食べ物に牙を剝くInstagramの大波
ここ数ヶ月で天下のNHKすらもインスタ映えを意識するようになっている。
6月の番組では、インスタグラムに限定せず、「SNS映え」という形で過剰とも言える飲食店の売り込み戦略について特集していた。
若者のインターネットの利用目的がSNSに移り、消費者間でネットを通じて情報を広めてもらうことの重要性が増している*1。
その上、言葉よりもビジュアルによるコミュニケーションが重視されつつある*2。
Twitterでは、メモ帳アプリをわざわざスクリーンショットで撮影し、注目してもらうという拡散方法も常態化している。
そんな中で、SNS映えする商品を作るのは、避けられないことなのだろう。
Instagramとは
紹介が遅れたが、インスタグラム(Instagram)というのは、おしゃれな写真を通じてユーザーが交流するソーシャルネットワーキングサービス(SNS)である。
ユーザーはコーヒーのラテアートをはじめとして、食べ物や飲み物をおしゃれに撮影したり、おしゃれな食べ物・飲み物を載せたりしている。
そんな中で、インスタグラムに載せるために食事を摂るという文化が主流になっている。
つまり、見栄え・写真写り第一の食文化が興っているのだ。
※当ブログではInstagramのアカウントを設置していない。
私が写真下手な上、プライバシーをあまり晒したくないからだ。
というか、Instagramなんてほとんど注目してなかった。
今日初めてアクセスした。
食べ物を粗末にする一部ユーザー
SNS戦略として、お店が盛り付けを頑張るだけであればよかった。
だが、話題の食べ物をインスタグラムに載せるためだけに注文して、食べ残しをするなどの悪質な事例も報告されている。
今この瞬間にも、そうしたフォトジェニックな(photogenic/写真写りのよい)写真を撮るために、多くの食べ物が犠牲になっている。
最近話題になっているのは、マクドナルドの飲み物のストローにハンバーガーを刺すことによって写真映えさせるというものだ。
従来の食文化であれば、「お行儀が悪い」「食べ物を粗末にするな」と怒られていただろう。
だが、写真としてはインパクトがあるので、いいねが集まってしまうのである。
このように、脚光の陰で犠牲になっている食べ物の存在は忘れてはならない。
鮮やかさの代償
SNSで目をひくには、鮮やかな写真を撮る必要がある。
そのため、パンケーキやスタバのフラペチーノをはじめとした砂糖やクリーム、人工着色料がふんだんに使われたお菓子や飲み物の消費が常態化している。
このままだと、栄養不足なのに肥満という状況になりかねない。
前述の通り、ダイエットとインスタグラムという相対する習慣が共存するために、炭水化物を残すという文化の歪みが生まれた。
普通であれば、太りたくない人はラーメン屋や寿司屋には行かない。
しかし、インスタグラムに載せたいので、太るお店に行かざるを得ないのだ。
薄々感づいているとは思うが、これまで挙げたような食べ物は半分(あるいは穀物で作られた部分を)残したぐらいでは、ダイエットには繋がらない。
残してもどうせ太るだろう。

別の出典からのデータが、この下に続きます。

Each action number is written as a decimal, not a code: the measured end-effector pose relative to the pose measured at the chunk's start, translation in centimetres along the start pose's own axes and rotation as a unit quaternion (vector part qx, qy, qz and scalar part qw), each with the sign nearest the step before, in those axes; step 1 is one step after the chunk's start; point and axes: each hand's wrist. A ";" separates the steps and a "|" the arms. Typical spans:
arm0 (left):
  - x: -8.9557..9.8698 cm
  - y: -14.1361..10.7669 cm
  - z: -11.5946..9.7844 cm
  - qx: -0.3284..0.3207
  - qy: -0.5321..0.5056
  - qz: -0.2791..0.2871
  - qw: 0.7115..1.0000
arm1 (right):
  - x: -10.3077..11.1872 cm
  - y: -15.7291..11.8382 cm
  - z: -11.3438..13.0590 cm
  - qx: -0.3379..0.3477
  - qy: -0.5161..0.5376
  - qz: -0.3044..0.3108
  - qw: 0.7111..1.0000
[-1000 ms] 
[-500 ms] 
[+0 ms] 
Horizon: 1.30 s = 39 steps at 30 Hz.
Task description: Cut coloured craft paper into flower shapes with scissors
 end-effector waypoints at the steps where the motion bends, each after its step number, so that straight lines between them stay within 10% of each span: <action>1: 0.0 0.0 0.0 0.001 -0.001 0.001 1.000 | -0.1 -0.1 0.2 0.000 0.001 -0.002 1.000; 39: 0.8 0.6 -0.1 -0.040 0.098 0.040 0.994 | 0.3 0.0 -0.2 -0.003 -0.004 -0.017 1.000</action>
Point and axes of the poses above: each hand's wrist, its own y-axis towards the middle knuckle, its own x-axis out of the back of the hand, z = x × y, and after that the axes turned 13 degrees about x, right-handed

そんなことをするのであれば、しっかり食べて健康になった方がよい。
インスタ映えしない食べ物の地位?
ここまで提示してきた食べ物の多くは横文字だった。
なぜインスタグラムで洋食や洋菓子が流行るのか?
和食はあまり話題にならないのか?
どうして変身するたびに頭が痛むのか?
答えはシンプルだ。
和食は色が地味で、こじんまりとしていて、インスタ映えしない。
そんな中で、例外的にインスタ映えするのが魚の刺身である。寿司屋にユーザーが殺到するのも納得だ。
じゃあ、その他の和食の地位はどうなる?
サラダうどんなど本来和食ではないものに変えていかないと、若者の食文化から和食が消えてしまう。
もちろん、ひやむぎの色つき麺など、インスタ映えしそうな食べ物はある。
なので、そうした食べ物の存在を周知して、SNS映えしない食べ物を残していく必要がある。
Instagramのコト消費
今話題になっているのが、ナイトプールにおける撮影だ。
ナイトプールは自分を撮るだけなので、食べ物を粗末にすることはない。
撮影に役立つ設備はすでに用意されているので、撮影のために何かを買って、捨てるというようなことは起きづらいはずだ。
インスタグラムでは、モノが浪費されている現状がある。
ブームをモノ消費からコト消費に移行させることで、文化の歪みをなくしていけるのではないだろうか?